Below are the records; give again exactly the line with "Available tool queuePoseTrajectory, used", the line with "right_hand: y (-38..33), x", and each line that lies between them, and nothing besides.

***** Source material *****

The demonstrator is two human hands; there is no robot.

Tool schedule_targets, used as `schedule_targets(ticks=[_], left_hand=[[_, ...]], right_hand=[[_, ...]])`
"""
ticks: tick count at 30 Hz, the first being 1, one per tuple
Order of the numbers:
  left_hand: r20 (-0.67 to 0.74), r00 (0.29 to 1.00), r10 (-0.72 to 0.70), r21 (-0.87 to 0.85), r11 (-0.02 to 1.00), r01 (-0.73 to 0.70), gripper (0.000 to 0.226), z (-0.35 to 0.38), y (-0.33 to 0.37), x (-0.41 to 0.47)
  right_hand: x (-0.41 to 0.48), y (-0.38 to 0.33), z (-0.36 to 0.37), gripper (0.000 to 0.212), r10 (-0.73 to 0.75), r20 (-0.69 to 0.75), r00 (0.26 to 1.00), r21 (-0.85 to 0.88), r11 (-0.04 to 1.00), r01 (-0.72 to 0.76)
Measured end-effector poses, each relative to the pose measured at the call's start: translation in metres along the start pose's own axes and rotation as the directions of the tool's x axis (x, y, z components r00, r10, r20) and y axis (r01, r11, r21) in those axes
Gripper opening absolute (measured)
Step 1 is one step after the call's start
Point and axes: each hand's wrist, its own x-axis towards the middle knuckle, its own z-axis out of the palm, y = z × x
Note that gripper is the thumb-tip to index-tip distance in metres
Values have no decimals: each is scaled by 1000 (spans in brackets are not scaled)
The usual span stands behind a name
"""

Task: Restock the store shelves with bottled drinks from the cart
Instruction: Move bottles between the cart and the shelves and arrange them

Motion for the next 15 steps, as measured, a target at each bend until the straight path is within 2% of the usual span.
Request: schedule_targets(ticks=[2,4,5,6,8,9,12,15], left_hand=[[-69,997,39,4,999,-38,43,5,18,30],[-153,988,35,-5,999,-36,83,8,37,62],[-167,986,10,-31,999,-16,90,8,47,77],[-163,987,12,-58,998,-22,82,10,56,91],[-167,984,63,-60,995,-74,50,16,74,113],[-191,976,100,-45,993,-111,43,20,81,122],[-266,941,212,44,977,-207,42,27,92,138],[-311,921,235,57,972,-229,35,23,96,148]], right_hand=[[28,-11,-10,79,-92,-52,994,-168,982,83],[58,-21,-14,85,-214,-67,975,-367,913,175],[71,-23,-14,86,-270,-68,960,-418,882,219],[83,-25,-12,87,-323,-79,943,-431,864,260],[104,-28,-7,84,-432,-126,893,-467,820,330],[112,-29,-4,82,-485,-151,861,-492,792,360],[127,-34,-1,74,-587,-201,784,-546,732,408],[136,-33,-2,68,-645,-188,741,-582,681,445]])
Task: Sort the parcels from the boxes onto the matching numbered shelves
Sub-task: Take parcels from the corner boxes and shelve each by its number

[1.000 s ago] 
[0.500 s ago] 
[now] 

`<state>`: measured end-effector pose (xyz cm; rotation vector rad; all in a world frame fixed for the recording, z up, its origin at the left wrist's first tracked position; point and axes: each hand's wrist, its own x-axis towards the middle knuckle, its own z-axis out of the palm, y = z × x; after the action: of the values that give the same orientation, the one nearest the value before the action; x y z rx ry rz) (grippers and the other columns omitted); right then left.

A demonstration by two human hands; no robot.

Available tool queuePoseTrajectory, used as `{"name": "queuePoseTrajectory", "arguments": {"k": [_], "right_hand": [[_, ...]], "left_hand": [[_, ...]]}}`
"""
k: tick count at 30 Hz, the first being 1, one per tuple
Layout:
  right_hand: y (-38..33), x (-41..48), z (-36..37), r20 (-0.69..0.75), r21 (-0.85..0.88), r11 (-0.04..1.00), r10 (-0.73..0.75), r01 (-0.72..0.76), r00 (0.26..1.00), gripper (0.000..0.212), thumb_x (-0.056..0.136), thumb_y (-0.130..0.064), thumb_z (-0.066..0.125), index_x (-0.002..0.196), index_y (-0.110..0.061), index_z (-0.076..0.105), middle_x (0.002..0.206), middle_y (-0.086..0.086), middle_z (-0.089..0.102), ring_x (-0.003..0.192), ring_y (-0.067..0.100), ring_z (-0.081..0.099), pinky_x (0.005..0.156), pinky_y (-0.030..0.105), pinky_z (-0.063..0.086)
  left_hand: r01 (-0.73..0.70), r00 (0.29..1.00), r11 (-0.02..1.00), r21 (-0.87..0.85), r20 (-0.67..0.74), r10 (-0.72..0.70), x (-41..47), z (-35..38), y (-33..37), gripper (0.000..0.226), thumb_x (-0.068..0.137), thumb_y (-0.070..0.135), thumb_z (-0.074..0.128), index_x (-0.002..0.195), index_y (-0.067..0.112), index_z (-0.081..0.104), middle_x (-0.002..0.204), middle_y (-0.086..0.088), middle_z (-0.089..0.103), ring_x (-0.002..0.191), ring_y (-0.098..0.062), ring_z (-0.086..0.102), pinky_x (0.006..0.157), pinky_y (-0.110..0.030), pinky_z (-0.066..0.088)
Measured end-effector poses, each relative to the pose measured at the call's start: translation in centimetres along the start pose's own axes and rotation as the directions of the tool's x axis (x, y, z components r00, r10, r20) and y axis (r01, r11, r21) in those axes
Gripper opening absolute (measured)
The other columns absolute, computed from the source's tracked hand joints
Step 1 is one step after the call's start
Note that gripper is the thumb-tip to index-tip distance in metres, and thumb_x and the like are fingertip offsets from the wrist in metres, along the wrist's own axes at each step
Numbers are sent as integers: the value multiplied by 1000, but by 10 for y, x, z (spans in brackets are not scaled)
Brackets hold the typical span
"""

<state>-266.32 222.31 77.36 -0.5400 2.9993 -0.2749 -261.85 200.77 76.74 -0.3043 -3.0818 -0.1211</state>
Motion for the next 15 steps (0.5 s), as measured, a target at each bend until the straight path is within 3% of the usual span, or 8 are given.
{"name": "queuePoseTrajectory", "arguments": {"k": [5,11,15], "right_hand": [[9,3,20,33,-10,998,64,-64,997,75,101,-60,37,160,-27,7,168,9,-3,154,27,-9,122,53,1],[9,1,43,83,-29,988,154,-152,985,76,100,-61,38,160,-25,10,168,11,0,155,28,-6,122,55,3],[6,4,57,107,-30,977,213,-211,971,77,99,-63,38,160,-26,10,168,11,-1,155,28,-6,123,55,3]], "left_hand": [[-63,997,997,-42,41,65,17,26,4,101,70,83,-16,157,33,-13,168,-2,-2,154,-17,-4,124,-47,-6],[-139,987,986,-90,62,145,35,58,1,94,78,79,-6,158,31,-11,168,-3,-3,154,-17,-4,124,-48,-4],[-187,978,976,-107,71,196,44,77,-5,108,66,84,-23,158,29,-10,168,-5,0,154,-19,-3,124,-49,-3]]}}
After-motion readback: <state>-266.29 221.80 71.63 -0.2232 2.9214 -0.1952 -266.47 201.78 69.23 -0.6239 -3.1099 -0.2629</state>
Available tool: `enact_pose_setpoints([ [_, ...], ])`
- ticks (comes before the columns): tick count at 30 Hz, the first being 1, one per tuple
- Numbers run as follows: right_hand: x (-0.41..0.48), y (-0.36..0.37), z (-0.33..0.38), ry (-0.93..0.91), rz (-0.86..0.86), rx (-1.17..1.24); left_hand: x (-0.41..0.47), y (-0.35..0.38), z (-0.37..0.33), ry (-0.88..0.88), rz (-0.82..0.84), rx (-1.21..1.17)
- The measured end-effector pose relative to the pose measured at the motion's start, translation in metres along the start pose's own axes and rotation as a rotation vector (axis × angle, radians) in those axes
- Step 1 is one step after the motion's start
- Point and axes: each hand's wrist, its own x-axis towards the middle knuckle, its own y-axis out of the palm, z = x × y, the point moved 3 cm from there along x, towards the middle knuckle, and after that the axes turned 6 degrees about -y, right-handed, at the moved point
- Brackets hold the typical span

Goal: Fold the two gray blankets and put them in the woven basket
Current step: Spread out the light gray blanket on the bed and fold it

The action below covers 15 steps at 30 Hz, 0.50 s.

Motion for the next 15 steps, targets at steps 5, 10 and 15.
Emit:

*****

Response:
Available tool queuePoseTrajectory, used as `{"name": "queuePoseTrajectory", "arguments": {"k": [_], "right_hand": [[_, ...]], "left_hand": [[_, ...]]}}`
"""
k: tick count at 30 Hz, the first being 1, one per tuple
Layout:
  right_hand: y (-38..33), x (-41..48), z (-36..37), r20 (-0.69..0.75), r21 (-0.85..0.88), r11 (-0.04..1.00), r10 (-0.73..0.75), r01 (-0.72..0.76), r00 (0.26..1.00), gripper (0.000..0.212), thumb_x (-0.056..0.136), thumb_y (-0.130..0.064), thumb_z (-0.066..0.125), index_x (-0.002..0.196), index_y (-0.110..0.061), index_z (-0.076..0.105), middle_x (0.002..0.206), middle_y (-0.086..0.086), middle_z (-0.089..0.102), ring_x (-0.003..0.192), ring_y (-0.067..0.100), ring_z (-0.081..0.099), pinky_x (0.005..0.156), pinky_y (-0.030..0.105), pinky_z (-0.063..0.086)

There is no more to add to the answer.